### [The problem]
Please repeat every line below exactly, from the first to the last.

--- START ---

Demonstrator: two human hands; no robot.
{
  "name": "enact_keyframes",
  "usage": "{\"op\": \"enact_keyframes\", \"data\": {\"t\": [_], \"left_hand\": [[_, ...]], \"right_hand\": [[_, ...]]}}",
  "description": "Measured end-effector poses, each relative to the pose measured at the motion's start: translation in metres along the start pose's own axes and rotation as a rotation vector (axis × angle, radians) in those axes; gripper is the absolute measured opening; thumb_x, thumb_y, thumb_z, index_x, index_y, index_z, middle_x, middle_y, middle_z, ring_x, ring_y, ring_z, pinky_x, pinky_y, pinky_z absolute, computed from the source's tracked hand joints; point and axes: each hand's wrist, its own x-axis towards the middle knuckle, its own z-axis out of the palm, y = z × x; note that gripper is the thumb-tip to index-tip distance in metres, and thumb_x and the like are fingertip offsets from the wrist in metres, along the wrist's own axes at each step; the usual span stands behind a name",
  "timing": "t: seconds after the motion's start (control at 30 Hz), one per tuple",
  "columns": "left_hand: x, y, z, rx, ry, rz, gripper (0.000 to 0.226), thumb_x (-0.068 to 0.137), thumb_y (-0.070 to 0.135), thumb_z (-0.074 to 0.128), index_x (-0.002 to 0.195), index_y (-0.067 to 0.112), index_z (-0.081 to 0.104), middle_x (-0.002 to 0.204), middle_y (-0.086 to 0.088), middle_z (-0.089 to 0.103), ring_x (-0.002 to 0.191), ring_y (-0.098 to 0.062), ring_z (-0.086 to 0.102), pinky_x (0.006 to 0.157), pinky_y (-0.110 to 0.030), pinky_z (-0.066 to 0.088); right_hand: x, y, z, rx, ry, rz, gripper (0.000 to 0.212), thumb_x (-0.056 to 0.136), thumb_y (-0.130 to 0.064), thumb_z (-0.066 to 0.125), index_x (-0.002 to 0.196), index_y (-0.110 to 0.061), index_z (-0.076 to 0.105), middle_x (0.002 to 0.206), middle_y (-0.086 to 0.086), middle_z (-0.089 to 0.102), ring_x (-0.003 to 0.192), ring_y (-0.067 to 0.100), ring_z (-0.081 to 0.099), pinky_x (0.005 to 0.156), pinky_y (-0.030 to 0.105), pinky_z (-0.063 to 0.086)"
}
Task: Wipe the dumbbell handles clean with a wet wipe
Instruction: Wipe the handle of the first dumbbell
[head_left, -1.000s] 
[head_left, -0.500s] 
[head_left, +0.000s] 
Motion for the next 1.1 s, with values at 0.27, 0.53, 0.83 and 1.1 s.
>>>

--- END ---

### [Task response]
Demonstrator: two human hands; no robot.
{
  "name": "enact_keyframes",
  "usage": "{\"op\": \"enact_keyframes\", \"data\": {\"t\": [_], \"left_hand\": [[_, ...]], \"right_hand\": [[_, ...]]}}",
  "description": "Measured end-effector poses, each relative to the pose measured at the motion's start: translation in metres along the start pose's own axes and rotation as a rotation vector (axis × angle, radians) in those axes; gripper is the absolute measured opening; thumb_x, thumb_y, thumb_z, index_x, index_y, index_z, middle_x, middle_y, middle_z, ring_x, ring_y, ring_z, pinky_x, pinky_y, pinky_z absolute, computed from the source's tracked hand joints; point and axes: each hand's wrist, its own x-axis towards the middle knuckle, its own z-axis out of the palm, y = z × x; note that gripper is the thumb-tip to index-tip distance in metres, and thumb_x and the like are fingertip offsets from the wrist in metres, along the wrist's own axes at each step; the usual span stands behind a name",
  "timing": "t: seconds after the motion's start (control at 30 Hz), one per tuple",
  "columns": "left_hand: x, y, z, rx, ry, rz, gripper (0.000 to 0.226), thumb_x (-0.068 to 0.137), thumb_y (-0.070 to 0.135), thumb_z (-0.074 to 0.128), index_x (-0.002 to 0.195), index_y (-0.067 to 0.112), index_z (-0.081 to 0.104), middle_x (-0.002 to 0.204), middle_y (-0.086 to 0.088), middle_z (-0.089 to 0.103), ring_x (-0.002 to 0.191), ring_y (-0.098 to 0.062), ring_z (-0.086 to 0.102), pinky_x (0.006 to 0.157), pinky_y (-0.110 to 0.030), pinky_z (-0.066 to 0.088); right_hand: x, y, z, rx, ry, rz, gripper (0.000 to 0.212), thumb_x (-0.056 to 0.136), thumb_y (-0.130 to 0.064), thumb_z (-0.066 to 0.125), index_x (-0.002 to 0.196), index_y (-0.110 to 0.061), index_z (-0.076 to 0.105), middle_x (0.002 to 0.206), middle_y (-0.086 to 0.086), middle_z (-0.089 to 0.102), ring_x (-0.003 to 0.192), ring_y (-0.067 to 0.100), ring_z (-0.081 to 0.099), pinky_x (0.005 to 0.156), pinky_y (-0.030 to 0.105), pinky_z (-0.063 to 0.086)"
}
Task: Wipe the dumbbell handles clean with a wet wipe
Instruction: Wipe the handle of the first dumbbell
[head_left, -1.000s] 
[head_left, -0.500s] 
[head_left, +0.000s] 
Motion for the next 1.1 s, with values at 0.27, 0.53, 0.83 and 1.1 s.
>>>

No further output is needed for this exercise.